## Work item
An exact copy of the data is required; the images should not appear in it.
------
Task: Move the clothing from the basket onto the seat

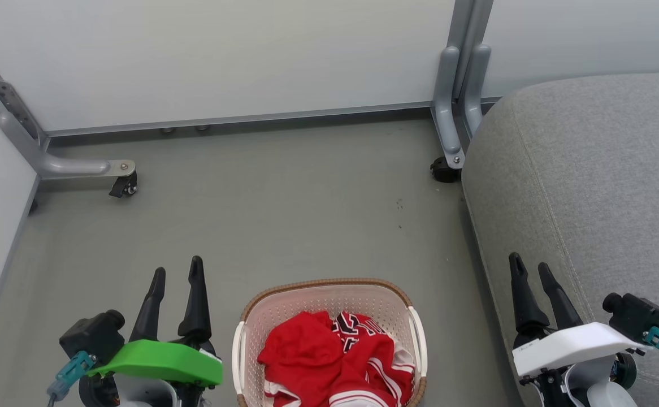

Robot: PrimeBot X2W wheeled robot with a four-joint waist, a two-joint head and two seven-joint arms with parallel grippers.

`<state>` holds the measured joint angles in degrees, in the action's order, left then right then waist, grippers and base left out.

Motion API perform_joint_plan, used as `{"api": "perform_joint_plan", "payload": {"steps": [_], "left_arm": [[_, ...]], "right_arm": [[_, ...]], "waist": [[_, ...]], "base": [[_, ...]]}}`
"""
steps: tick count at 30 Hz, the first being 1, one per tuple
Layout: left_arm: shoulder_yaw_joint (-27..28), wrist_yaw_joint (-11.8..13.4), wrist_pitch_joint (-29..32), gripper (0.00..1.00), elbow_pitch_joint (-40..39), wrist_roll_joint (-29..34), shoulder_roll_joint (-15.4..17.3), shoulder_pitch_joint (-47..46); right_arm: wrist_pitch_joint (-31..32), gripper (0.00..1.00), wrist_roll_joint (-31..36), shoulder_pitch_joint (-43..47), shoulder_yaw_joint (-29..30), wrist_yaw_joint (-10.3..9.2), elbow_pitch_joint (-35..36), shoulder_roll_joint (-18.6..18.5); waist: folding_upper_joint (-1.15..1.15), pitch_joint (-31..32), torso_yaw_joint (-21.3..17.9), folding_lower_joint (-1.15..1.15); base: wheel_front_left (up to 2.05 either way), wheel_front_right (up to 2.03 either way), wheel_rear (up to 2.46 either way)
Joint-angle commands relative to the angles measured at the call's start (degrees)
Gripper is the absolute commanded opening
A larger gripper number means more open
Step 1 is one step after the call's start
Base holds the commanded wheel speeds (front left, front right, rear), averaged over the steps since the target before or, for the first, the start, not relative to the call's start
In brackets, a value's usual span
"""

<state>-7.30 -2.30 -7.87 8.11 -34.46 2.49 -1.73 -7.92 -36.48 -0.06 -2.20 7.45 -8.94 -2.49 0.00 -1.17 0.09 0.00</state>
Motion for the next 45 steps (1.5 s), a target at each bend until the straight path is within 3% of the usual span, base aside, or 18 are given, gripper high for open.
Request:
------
## Response below
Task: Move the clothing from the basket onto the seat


Robot: PrimeBot X2W wheeled robot with a four-joint waist, a two-joint head and two seven-joint arms with parallel grippers.

`<state>` holds the measured joint angles in degrees, in the action's order, left then right then waist, grippers and base left out.

Motion API perform_joint_plan, used as `{"api": "perform_joint_plan", "payload": {"steps": [_], "left_arm": [[_, ...]], "right_arm": [[_, ...]], "waist": [[_, ...]], "base": [[_, ...]]}}`
"""
steps: tick count at 30 Hz, the first being 1, one per tuple
Layout: left_arm: shoulder_yaw_joint (-27..28), wrist_yaw_joint (-11.8..13.4), wrist_pitch_joint (-29..32), gripper (0.00..1.00), elbow_pitch_joint (-40..39), wrist_roll_joint (-29..34), shoulder_roll_joint (-15.4..17.3), shoulder_pitch_joint (-47..46); right_arm: wrist_pitch_joint (-31..32), gripper (0.00..1.00), wrist_roll_joint (-31..36), shoulder_pitch_joint (-43..47), shoulder_yaw_joint (-29..30), wrist_yaw_joint (-10.3..9.2), elbow_pitch_joint (-35..36), shoulder_roll_joint (-18.6..18.5); waist: folding_upper_joint (-1.15..1.15), pitch_joint (-31..32), torso_yaw_joint (-21.3..17.9), folding_lower_joint (-1.15..1.15); base: wheel_front_left (up to 2.05 either way), wheel_front_right (up to 2.03 either way), wheel_rear (up to 2.46 either way)
Joint-angle commands relative to the angles measured at the call's start (degrees)
Gripper is the absolute commanded opening
A larger gripper number means more open
Step 1 is one step after the call's start
Base holds the commanded wheel speeds (front left, front right, rear), averaged over the steps since the target before or, for the first, the start, not relative to the call's start
In brackets, a value's usual span
"""

<state>-7.30 -2.30 -7.87 8.11 -34.46 2.49 -1.73 -7.92 -36.48 -0.06 -2.20 7.45 -8.94 -2.49 0.00 -1.17 0.09 0.00</state>
Motion for the next 45 steps (1.5 s), a target at each bend until the straight path is within 3% of the usual span, base aside, or 18 are given, gripper high for open.
Request:

That concludes the output.